Task objective :: Copy out the entries below exactly as they stand, but only from the line containing "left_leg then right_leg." through the line containing "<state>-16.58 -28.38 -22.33".

Provided entries ::
++++++++
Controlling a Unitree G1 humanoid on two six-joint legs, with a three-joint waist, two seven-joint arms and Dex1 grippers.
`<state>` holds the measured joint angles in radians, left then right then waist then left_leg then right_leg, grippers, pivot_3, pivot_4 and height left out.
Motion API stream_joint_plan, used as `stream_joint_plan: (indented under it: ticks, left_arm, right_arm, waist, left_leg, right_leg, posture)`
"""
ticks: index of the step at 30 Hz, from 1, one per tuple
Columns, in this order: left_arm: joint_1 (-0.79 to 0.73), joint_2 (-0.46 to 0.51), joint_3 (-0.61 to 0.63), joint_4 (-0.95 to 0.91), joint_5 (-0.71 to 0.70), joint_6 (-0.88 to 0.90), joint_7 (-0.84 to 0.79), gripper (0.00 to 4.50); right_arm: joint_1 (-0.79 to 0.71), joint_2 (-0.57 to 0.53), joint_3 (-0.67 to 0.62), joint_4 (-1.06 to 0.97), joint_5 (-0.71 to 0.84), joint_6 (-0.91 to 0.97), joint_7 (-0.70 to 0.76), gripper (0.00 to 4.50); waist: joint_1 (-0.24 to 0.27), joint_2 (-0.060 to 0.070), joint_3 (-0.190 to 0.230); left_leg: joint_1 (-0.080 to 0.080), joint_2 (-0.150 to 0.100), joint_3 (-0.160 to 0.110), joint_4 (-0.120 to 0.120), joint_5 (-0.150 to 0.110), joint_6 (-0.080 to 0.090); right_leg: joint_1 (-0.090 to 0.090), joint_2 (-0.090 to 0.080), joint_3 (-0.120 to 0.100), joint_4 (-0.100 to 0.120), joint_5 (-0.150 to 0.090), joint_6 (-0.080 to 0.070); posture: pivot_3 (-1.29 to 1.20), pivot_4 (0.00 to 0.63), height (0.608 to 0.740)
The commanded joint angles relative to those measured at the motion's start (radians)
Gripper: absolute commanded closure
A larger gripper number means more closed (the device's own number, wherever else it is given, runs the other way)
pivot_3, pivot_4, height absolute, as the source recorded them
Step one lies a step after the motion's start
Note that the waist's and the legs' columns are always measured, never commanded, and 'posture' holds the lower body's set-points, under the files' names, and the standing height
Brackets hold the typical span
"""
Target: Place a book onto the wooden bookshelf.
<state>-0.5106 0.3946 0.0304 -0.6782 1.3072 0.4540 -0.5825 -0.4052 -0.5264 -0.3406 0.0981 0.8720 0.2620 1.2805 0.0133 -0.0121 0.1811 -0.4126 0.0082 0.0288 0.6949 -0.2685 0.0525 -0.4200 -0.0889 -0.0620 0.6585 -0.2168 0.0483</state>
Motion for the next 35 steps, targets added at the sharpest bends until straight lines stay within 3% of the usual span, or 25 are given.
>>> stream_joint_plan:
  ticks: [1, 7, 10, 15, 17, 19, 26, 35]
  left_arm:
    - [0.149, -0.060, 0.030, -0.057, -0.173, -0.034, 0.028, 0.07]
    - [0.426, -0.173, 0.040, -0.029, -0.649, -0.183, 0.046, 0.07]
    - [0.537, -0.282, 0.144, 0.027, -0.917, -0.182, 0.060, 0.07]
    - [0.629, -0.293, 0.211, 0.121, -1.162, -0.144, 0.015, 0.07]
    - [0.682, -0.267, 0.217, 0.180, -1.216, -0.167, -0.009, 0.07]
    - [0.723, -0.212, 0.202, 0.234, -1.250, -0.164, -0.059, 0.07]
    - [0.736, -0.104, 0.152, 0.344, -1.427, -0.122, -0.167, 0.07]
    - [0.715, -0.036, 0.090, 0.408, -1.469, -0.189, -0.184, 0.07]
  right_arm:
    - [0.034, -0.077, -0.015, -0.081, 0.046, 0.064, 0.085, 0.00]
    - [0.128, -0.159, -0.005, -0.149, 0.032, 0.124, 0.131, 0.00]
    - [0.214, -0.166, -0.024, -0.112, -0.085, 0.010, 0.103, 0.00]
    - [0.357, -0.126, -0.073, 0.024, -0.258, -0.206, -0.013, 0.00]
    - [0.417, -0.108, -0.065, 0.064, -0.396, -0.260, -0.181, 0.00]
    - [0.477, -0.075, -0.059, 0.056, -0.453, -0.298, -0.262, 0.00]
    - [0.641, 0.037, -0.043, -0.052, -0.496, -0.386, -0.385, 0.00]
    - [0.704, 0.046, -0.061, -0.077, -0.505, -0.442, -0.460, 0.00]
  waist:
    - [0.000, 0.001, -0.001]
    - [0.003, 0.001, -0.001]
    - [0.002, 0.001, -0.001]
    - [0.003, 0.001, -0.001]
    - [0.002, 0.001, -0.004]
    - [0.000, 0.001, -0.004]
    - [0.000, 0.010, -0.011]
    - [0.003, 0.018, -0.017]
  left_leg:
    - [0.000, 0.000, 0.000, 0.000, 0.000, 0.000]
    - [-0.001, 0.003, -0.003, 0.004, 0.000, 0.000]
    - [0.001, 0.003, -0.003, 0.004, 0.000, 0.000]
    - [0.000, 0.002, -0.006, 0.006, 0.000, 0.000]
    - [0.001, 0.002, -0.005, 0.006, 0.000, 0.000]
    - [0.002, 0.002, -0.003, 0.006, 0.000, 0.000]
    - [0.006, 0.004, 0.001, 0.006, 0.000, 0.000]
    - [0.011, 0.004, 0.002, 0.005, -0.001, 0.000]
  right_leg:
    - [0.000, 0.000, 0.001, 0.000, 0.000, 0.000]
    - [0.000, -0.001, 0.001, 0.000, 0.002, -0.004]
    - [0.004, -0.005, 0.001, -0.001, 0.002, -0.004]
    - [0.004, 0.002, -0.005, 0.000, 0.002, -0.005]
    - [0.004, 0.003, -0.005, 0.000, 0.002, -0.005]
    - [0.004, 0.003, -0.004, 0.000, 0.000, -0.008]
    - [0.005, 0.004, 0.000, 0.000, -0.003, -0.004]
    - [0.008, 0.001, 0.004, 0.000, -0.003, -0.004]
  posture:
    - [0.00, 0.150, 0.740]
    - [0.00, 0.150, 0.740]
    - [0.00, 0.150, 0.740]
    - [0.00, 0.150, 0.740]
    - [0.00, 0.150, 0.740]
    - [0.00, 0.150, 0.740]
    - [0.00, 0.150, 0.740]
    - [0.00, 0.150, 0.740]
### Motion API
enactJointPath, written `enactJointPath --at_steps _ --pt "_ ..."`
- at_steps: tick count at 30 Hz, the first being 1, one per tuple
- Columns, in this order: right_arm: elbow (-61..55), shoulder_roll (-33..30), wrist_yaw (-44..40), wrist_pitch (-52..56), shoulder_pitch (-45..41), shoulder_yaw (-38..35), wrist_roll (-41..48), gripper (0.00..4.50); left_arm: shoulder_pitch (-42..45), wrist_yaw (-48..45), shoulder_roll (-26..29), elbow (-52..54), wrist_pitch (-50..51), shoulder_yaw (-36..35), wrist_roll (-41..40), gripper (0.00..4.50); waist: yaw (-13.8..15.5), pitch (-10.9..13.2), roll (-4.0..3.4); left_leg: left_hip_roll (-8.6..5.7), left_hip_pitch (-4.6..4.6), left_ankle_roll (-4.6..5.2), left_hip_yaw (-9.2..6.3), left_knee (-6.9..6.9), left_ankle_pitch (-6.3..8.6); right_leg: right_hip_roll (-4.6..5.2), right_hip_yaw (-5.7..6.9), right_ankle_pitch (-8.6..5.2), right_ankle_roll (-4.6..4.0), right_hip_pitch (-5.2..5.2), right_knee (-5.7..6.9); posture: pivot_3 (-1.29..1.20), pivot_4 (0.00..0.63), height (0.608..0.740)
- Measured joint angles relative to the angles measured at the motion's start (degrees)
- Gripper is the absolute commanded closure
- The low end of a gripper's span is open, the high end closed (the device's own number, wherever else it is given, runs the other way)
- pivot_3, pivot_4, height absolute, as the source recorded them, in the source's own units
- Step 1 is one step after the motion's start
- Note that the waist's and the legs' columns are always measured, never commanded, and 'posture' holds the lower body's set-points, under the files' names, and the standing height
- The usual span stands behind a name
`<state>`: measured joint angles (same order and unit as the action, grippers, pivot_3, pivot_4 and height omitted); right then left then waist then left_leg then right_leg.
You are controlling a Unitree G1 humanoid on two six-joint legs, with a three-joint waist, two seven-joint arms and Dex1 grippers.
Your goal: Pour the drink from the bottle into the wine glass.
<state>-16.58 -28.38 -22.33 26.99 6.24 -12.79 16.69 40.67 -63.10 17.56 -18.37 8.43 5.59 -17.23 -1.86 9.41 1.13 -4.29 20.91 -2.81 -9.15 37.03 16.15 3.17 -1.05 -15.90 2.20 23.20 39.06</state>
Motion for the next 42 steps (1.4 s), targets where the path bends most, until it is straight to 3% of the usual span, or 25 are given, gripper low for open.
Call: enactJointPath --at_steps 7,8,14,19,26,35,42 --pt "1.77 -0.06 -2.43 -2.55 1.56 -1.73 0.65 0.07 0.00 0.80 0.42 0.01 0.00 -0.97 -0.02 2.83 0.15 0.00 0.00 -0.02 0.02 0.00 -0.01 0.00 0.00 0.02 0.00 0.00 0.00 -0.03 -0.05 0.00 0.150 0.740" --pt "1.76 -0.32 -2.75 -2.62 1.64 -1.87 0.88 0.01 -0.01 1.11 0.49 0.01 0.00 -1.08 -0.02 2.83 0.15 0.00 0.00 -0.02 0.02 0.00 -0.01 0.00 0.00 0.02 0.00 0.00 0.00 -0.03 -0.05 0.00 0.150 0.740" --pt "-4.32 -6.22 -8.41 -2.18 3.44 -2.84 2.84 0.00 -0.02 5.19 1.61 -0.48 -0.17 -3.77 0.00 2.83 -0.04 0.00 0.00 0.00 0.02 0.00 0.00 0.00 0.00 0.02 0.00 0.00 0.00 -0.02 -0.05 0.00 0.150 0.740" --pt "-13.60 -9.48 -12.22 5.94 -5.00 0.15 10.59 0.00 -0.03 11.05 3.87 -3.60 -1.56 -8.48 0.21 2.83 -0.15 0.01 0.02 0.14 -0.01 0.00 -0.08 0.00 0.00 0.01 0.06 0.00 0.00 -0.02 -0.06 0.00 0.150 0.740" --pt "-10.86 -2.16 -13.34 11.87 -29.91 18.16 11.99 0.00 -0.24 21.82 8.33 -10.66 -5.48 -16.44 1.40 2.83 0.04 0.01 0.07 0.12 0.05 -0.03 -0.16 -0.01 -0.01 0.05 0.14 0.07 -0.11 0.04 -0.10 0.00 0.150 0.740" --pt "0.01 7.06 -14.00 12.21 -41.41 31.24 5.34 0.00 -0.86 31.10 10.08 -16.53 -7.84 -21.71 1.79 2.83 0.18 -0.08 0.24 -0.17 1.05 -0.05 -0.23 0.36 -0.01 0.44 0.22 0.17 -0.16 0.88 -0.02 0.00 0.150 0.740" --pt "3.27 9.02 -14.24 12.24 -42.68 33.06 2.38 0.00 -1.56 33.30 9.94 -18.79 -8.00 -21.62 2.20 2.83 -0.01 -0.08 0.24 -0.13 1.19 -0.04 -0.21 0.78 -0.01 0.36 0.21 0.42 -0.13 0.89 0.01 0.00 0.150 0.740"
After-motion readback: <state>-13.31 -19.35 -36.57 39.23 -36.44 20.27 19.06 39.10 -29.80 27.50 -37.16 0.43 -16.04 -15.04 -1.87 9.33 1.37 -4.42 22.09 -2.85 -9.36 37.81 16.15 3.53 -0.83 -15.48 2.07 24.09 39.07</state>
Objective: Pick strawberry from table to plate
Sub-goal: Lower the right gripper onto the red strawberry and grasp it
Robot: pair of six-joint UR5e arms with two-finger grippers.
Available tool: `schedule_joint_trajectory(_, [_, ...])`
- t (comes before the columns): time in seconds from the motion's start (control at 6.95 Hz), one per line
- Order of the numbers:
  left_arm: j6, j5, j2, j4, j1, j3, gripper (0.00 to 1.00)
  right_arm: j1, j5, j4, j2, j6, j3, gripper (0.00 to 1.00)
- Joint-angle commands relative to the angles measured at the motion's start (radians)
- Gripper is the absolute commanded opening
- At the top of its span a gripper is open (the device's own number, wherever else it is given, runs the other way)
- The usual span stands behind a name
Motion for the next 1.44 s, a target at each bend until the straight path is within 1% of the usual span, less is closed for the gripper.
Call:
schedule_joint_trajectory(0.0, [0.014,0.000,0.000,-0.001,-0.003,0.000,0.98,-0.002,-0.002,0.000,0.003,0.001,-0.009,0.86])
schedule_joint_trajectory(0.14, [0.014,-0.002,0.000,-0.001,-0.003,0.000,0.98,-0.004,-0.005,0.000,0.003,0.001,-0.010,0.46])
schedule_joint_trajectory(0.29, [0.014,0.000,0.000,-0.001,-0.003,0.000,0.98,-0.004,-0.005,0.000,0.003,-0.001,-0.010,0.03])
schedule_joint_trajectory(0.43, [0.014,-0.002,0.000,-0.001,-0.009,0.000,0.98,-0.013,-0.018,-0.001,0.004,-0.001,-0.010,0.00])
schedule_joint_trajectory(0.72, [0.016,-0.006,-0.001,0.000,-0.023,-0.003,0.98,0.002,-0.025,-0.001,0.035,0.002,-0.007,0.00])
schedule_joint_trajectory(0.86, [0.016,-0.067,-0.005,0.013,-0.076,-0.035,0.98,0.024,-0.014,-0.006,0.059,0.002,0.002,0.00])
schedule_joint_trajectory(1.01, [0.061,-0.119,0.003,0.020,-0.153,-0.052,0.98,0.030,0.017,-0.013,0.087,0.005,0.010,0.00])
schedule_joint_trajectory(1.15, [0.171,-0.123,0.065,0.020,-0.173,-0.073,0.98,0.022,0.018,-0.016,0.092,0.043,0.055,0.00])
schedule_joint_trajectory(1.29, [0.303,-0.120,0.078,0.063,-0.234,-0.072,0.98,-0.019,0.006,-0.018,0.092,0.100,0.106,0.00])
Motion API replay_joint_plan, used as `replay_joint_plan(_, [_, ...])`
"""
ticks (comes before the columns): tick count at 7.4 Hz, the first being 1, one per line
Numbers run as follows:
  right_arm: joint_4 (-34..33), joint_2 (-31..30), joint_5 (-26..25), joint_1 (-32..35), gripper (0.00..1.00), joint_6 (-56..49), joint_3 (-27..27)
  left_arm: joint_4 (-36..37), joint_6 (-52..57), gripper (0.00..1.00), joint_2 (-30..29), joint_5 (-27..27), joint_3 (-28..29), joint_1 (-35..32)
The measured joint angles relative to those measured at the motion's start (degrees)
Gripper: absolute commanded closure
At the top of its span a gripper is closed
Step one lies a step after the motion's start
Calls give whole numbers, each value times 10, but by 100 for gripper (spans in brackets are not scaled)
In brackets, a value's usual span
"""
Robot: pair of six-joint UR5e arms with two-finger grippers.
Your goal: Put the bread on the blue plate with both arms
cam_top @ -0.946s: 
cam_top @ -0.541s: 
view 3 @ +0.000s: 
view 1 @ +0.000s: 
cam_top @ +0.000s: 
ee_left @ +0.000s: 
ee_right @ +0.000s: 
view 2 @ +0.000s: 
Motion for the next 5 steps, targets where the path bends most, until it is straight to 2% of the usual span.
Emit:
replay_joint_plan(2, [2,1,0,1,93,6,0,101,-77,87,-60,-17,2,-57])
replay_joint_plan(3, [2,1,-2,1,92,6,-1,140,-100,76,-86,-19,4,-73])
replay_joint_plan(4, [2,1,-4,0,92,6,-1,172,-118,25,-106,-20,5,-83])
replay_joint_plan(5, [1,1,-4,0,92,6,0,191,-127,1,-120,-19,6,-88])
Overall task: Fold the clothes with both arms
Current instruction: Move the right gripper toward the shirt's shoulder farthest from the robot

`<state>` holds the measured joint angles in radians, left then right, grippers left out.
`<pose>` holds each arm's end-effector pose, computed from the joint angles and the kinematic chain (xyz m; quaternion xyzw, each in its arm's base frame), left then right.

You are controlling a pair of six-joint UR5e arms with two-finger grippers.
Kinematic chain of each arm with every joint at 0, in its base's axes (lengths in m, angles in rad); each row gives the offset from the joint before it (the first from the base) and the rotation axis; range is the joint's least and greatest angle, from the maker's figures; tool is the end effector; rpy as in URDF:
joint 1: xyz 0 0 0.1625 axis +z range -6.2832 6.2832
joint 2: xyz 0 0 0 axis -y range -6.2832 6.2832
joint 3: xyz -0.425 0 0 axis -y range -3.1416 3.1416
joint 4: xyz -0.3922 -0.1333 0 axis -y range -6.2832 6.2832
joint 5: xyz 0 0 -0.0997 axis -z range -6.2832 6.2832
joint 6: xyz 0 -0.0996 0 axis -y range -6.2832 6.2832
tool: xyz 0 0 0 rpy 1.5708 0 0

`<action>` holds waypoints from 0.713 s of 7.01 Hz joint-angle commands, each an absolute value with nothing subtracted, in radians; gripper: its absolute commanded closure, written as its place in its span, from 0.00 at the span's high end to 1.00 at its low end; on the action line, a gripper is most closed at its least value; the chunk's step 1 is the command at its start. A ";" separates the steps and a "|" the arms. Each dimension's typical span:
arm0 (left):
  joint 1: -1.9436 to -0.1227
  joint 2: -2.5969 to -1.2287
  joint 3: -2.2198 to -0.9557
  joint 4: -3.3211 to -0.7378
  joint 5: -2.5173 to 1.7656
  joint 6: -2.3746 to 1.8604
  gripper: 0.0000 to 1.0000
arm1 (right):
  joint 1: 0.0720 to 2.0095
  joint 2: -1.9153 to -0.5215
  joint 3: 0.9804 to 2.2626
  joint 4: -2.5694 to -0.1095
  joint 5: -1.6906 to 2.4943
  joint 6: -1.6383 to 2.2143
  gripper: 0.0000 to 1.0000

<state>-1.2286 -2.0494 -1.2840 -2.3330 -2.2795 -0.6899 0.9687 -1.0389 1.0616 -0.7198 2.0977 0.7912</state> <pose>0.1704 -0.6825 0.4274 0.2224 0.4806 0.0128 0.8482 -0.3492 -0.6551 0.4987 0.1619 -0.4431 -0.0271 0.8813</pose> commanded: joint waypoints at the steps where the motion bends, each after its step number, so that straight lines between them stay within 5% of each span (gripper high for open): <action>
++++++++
Reply to the exercise ::
`<state>`: measured joint angles (same order and unit as the action, grippers, pivot_3, pivot_4 and height omitted); right then left then waist then left_leg then right_leg.
You are controlling a Unitree G1 humanoid on two six-joint legs, with a three-joint waist, two seven-joint arms and Dex1 grippers.
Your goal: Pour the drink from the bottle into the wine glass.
<state>-16.58 -28.38 -22.33 26.99 6.24 -12.79 16.69 40.67 -63.10 17.56 -18.37 8.43 5.59 -17.23 -1.86 9.41 1.13 -4.29 20.91 -2.81 -9.15 37.03 16.15 3.17 -1.05 -15.90 2.20 23.20 39.06</state>

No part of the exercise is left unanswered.